DoNormaal at June’s Block Party at the Station. GIF by Sofia Lee

Without fail, at least once or twice a month, she would end up playing two shows in one night. More than once this year, she played three separate gigs in one day. All of this, mind you, on top of her physically demanding landscaping job. The devotion to her artistry quickly began to take on an athletic tint.

“I felt so in-shape,” she laughs, “at the end of one of those three-show days, I remember being so sweaty, just drenched when I got offstage. People came up and wanted to shake hands and hug after, and I was like, ‘Uh-uh, not right now.’ ” When she wasn’t performing or working, all she wanted to do was go online, watch a movie, and sleep. “All I had the energy for was being at home or going to eat somewhere in the neighborhood with Raven.”
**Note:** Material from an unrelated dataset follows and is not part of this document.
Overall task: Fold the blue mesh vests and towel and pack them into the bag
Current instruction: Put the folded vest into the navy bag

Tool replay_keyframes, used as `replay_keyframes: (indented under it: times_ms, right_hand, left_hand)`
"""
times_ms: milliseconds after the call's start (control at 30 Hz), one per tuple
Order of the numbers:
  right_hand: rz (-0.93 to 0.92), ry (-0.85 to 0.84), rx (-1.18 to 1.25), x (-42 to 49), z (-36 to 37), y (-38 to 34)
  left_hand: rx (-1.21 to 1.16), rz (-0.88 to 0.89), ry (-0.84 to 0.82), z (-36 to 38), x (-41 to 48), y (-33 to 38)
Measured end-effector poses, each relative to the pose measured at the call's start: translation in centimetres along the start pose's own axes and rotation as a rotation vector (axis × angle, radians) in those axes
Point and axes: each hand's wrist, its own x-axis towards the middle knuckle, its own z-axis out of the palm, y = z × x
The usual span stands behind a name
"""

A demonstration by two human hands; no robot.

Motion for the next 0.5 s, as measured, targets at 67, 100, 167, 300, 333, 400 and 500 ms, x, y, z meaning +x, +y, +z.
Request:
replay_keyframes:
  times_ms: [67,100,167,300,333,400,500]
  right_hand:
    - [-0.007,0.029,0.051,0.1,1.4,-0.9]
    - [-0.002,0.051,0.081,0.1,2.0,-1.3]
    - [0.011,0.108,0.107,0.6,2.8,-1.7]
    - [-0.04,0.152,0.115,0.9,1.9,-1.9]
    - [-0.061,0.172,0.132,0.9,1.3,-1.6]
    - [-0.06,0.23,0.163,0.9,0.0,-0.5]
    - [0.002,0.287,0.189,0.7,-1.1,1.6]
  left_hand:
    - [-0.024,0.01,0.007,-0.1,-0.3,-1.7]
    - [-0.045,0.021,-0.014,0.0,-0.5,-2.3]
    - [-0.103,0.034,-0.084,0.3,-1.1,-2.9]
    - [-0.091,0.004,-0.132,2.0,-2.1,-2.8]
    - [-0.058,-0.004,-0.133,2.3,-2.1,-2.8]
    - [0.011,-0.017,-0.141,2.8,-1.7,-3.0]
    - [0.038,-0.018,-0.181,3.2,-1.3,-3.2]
With 2017 on the horizon, DoNormaal says she’ll definitely be slowing down. But “slowing down” is relative—“Maybe only one show a week next year?” she says. Only recently has she started asking “Is this a paid gig?” when she gets a request. Three months ago she was able to quit her day job to focus on her music full-time, supported, in part, by her income from all those performances and a once-a-week babysitting gig. She sees a lot more studio time in the near future. “Jump or Die feels stale to me now,” she says. “I have so much pent-up creative energy, I have a lot of new songs I want to record. I feel like I’ve lived that life, working and performing all the time, and now I’m ready to change it up.”

But according to her, all the hustle was worth it. Each show is a badge of honor. “As a performer, it’s like catching Pokémon,” she says. “You know, with shows, it’s like, ‘Gotta Catch ’Em All.’ If I can catch ’em, I’m gonna catch ’em.”

If there’s one indisputable thing about 2016, it’s that DoNormaal earned loads of XP.